Running toilets sound annoying and waste a lot of water when they're left unrepaired for extended amounts of time. Learn how to fix the most common causes of a running toilet to keep it from getting out of hand.
Troubleshooting a Running Toilet
There can be several small things that cause a toilet to run, sometimes in combination. Therefore, if your toilet has been running and you've already tried jiggling the handle, take a moment to take the lid off the toilet tank and look inside to troubleshoot. You may find the solution to the problem right away, or you may need to run down the list of steps.
- At the bottom of your toilet tank is a rubber flapper covering up a valve that lets the water into the bowl below. If something is causing the flapper to stay open, water will continue to leak into the bowl after you flush.
- Put your hand into the toilet tank and press the flapper tightly against the valve. If there was something in the way like a small piece of debris, this will often free it, fixing the problem.
- Let go of the flapper. If the toilet stops running, put the tank cover back on. If the flapper pops back up, take a look at the chain that is connecting it to the float, or large rubber ball that is floating at the top of the water level.
- Tug on the chain and make sure it is unkinked.

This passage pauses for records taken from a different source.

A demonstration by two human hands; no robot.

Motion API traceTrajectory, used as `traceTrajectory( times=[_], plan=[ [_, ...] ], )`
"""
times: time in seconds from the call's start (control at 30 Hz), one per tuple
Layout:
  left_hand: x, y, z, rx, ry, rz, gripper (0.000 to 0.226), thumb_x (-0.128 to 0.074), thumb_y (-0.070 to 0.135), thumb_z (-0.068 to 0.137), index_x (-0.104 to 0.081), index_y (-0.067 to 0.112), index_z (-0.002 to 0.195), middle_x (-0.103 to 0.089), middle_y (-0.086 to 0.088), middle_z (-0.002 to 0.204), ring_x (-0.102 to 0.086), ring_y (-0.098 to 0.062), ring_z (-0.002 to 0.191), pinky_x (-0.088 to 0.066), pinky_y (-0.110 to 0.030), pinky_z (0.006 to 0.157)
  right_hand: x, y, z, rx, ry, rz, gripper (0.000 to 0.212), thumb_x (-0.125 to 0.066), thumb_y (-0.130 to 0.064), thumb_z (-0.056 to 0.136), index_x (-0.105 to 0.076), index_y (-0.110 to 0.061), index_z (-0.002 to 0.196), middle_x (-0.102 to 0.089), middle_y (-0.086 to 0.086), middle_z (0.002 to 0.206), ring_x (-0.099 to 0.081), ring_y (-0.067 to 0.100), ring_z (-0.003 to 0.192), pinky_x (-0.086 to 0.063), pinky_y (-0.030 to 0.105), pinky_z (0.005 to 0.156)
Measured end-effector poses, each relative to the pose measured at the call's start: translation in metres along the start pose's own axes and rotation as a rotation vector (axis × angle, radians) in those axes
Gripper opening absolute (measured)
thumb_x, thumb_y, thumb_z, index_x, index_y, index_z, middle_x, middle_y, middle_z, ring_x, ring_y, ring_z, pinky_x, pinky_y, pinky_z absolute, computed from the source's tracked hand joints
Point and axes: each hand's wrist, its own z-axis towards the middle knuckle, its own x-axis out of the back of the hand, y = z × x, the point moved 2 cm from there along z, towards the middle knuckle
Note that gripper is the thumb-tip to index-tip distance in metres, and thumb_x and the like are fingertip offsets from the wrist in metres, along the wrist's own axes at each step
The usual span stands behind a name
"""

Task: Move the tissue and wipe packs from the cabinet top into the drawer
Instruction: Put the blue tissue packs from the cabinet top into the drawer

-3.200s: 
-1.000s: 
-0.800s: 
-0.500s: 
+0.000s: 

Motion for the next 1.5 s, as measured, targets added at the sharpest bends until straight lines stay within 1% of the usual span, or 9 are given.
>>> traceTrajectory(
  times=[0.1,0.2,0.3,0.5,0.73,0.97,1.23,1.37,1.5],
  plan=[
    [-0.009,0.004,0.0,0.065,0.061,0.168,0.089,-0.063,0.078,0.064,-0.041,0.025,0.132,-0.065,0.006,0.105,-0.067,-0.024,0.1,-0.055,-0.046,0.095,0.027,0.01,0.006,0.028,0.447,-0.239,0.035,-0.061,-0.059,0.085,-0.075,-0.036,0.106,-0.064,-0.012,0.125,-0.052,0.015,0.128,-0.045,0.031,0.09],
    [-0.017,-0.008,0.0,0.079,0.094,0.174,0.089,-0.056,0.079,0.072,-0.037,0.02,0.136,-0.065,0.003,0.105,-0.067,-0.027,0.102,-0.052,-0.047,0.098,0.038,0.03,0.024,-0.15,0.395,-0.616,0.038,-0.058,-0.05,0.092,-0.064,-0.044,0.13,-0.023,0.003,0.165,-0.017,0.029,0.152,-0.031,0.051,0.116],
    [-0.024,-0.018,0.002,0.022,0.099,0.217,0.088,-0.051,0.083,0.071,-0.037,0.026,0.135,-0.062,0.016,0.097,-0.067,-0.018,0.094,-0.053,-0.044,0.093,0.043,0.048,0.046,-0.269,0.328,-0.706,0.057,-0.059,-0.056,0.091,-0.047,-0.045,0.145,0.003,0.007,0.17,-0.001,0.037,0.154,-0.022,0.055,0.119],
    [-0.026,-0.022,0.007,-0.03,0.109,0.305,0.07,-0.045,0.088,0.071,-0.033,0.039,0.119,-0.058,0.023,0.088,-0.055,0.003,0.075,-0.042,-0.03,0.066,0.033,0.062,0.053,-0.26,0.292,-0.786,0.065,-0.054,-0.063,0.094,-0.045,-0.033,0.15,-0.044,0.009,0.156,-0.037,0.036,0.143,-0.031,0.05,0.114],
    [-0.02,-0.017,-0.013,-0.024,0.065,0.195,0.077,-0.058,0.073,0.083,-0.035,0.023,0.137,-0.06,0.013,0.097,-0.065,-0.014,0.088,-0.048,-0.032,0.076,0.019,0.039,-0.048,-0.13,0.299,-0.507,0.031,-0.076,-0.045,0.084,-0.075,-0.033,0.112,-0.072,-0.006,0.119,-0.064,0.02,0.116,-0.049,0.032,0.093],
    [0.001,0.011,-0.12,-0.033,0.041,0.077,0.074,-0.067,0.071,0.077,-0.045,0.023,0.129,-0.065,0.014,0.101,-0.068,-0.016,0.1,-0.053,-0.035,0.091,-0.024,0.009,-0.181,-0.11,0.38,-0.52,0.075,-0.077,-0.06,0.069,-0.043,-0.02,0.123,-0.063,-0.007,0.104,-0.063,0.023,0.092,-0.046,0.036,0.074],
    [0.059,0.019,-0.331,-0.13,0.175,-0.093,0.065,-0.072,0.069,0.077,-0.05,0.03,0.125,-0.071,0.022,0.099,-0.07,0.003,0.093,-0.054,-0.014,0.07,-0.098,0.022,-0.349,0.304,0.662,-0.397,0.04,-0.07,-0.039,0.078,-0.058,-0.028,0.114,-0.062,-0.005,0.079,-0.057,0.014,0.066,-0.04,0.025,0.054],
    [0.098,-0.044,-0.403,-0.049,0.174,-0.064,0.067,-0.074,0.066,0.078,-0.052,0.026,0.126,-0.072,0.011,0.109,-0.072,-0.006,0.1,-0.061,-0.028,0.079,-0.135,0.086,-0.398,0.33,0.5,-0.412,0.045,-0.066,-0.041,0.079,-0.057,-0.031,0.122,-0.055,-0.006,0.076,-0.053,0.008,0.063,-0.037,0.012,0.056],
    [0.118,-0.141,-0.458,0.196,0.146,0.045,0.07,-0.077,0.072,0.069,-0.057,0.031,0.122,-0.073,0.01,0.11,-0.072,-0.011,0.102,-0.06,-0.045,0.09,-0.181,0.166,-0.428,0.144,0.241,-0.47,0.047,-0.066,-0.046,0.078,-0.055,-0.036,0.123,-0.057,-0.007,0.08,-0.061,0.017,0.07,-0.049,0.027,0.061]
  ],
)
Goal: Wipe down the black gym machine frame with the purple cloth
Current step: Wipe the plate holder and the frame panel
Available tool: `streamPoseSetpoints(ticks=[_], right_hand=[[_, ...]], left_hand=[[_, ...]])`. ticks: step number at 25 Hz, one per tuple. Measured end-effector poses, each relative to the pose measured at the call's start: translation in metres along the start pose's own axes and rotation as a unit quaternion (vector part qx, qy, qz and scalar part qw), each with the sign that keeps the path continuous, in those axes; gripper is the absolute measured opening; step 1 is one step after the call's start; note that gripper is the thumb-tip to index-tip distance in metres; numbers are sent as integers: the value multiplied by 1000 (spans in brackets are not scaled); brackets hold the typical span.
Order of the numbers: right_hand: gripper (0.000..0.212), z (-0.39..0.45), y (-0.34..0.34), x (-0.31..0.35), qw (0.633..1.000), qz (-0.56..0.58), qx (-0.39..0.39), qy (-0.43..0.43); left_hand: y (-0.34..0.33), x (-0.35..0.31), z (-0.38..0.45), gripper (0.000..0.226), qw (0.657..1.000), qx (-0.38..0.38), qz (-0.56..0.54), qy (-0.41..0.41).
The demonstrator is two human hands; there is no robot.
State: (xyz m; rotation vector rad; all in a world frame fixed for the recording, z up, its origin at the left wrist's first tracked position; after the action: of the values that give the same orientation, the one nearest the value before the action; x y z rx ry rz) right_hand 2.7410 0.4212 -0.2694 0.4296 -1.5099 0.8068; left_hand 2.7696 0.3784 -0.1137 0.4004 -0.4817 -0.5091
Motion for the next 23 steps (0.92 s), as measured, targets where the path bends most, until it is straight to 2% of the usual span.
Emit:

If there was a kink in the chain, this could be causing the flapper to remain open. Sometimes running your fingers over the chain will smooth it out and allow the flapper to close. If it does, the toilet will stop running and you can replace the cover.
- Take a look at the float if the chain is connected and the toilet is still running. Make sure it isn't pressed against the side of the toilet tank, preventing it from rising completely. If it has migrated to the side, gently twist it back to the center of the tank to see if this fixes the problem.
- Look at the surface of the float itself. Make sure it doesn't have any cracks or holes that could be causing it to fill with water and sink, keeping the flapper open. If there are cracks, unscrew the float from the end of its arm by turning it counterclockwise until it comes out. Take it to the hardware store and buy an identical replacement. Screw it onto the arm and adjust the arm as in the next step.
- Take a look at the tower that the float arm connects to. At the top is a screw that adjusts the float. Sometimes the float can get out of balance, which causes the toilet to run.
- Get a screwdriver that matches the type of screw on the tower and try turning the screw a few degrees in each direction to see if this stops the toilet from running. Give the screw a small turn at a time and pause to see if the problem is solved before continuing to turn the screw.
If none of these easy fixes solve the problem, it's time to remove and replace your valve and flapper.
Replacing a Toilet Valve
This is a fairly straightforward job for one person to take on by themselves. If you are uncomfortable with the procedure, however, most plumbers can make the fix in under an hour.
- Adjustable pipe wrench
- Measuring tape
- Locate your toilet's fill valve at the wall near the bottom of the toilet. Shut off the water to the toilet.
- Take off the toilet tank and hold down the flush handle to drain as much water from the tank as possible.
- Sponge out any remaining water from the tank.
- Take a look at the underside of the tank where the hose that connects the valve is located. Unscrew the fill hose from the tank using the wrench.
- Unscrew the nut that holds the fill valve to the tank. It will be located beneath the tank near where the hose had been connected. Remove the nut and set it aside.
- Lift the fill valve out of the toilet tank.
- Take the valve with you to the hardware store so you can get an exact replacement.
- Set the new valve into the tank.
- Check the instructions on the new valve. It will tell you what height to set the valve at. Use your measuring tape on the interior of the tank to get the valve to the correct height.
- Screw the nut on below the tank to hold the valve in place at the correct height.
- Connect the chain that will hold the new float to the flapper and push the flapper down into place.
- Reattach the water supply tube to the underside of the tank.
- Turn on the water valve to fill the tank.
- Flush the toilet to ensure it works and to check for leaks.
- Replace the lid on the tank.
Stop Running Toilets
Running toilets can waste a lot of water over time if they aren't fixed. Take the time to troubleshoot and repair this problem as soon as you notice it and stop your toilet from running.